You undo the rope from the tree and chock, assemble the gear around
your
shoulders and face up to the second pitch.
This one
you tackle like the hundred-yard dash, hardly pausing to tear the
protection
from the rock, not daring to look anywhere but at those few feet of
rock before
your eyes. Driven by fear, it never occurs to you that taking it more
slowly
would be safer.
You
reach the belay ledge panting. Your partner laughs. “You
didn’t have to run.”
Shrugging in embarrassment, you smile weakly.
Then you
do what you must do but fear most. You look around.
Your
heart drops the 200 feet down the cliff face as you realize that not
only is
this ledge half the size of the last one and twice as high, but there
isn’t
even a wall between you and the abyss.
You sit,
feet dangling in space. Above, three turkey vultures circle the next
pitch. Is
that an omen or what? But just when the fear is about to turn to
terror, it
passes. As if you are part of a post card, you study the view with a
detached
appreciation.
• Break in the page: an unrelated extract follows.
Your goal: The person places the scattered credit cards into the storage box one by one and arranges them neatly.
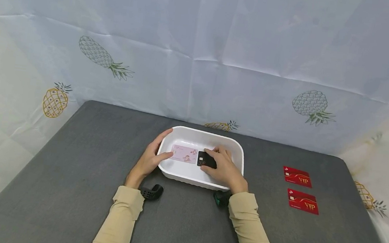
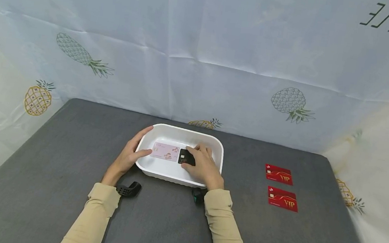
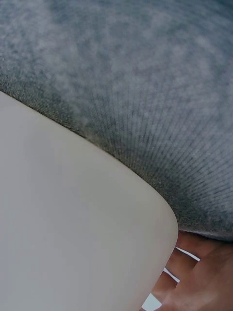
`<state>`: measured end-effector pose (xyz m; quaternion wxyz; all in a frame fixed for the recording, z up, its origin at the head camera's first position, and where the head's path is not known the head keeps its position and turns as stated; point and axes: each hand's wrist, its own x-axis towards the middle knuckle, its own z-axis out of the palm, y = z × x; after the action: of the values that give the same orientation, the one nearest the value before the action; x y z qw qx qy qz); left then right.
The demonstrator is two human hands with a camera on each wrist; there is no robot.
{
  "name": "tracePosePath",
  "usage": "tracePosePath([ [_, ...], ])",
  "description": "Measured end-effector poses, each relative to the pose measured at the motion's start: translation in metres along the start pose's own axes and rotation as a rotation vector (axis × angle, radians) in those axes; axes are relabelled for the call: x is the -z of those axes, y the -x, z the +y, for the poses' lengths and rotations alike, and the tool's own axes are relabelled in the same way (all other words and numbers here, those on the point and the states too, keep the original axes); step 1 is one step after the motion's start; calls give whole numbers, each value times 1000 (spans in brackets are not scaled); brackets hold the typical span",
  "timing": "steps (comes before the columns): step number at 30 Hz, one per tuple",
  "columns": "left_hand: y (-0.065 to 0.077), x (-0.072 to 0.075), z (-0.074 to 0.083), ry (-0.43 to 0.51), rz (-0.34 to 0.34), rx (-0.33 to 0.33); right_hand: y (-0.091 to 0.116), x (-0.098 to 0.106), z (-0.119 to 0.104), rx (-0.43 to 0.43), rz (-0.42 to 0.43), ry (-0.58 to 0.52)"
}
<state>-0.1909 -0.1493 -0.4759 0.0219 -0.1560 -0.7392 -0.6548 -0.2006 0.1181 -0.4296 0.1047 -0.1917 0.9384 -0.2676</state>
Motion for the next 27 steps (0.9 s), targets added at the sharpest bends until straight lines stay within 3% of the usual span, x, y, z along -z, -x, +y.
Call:
tracePosePath([
  [7, 0, 0, 1, 5, -6, 1, 0, 0, -1, -14, 6, 7],
  [14, 0, 0, 0, 4, -6, -1, 0, 1, -1, -36, 76, 23],
  [27, 0, 0, 0, 12, -3, -15, 6, 18, -2, 88, 391, -46],
])
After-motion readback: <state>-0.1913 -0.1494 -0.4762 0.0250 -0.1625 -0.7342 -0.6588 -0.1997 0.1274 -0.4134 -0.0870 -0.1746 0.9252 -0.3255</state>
You nod to yourself and enjoy the sights, feeling oddly
at home
tied to a tree 200 feet from earth. The vultures no longer portend
evil. They
are kindred spirits.
As the
leader mounts the next pitch, once again you are absorbed in his every
move.
But this time it is genuine interest, not fear.
When he
signals that he is off belay, you are eager to climb, attacking this
pitch with
a cocksure bravado that will lead to your final initiation as a
climber. Moving
quickly, gliding through moves like you knew what you were doing, you
suddenly
realize you don’t. At least you remember the right signal as
you lunge for a
hold that is not there.
“Falling!”
As it
happens, nothing crosses your mind, no life history, no fear, nothing.
In fact,
the rope has stopped you so quickly that you have already climbed past
the
point you fell from before you even realized what had happened.
You’ve
always known the rope would hold you. But now you know
the rope will
hold you. You feel a closeness for your belayer that is unparalleled.
After
all, how many people have actually saved your life?
The last
20 feet is easy. “Buckets all the way.”
At the top you know you will do it again and again. And if someone asks you why, it probably has something to do with that ear-to-ear grin you can’t seem to wipe off your face.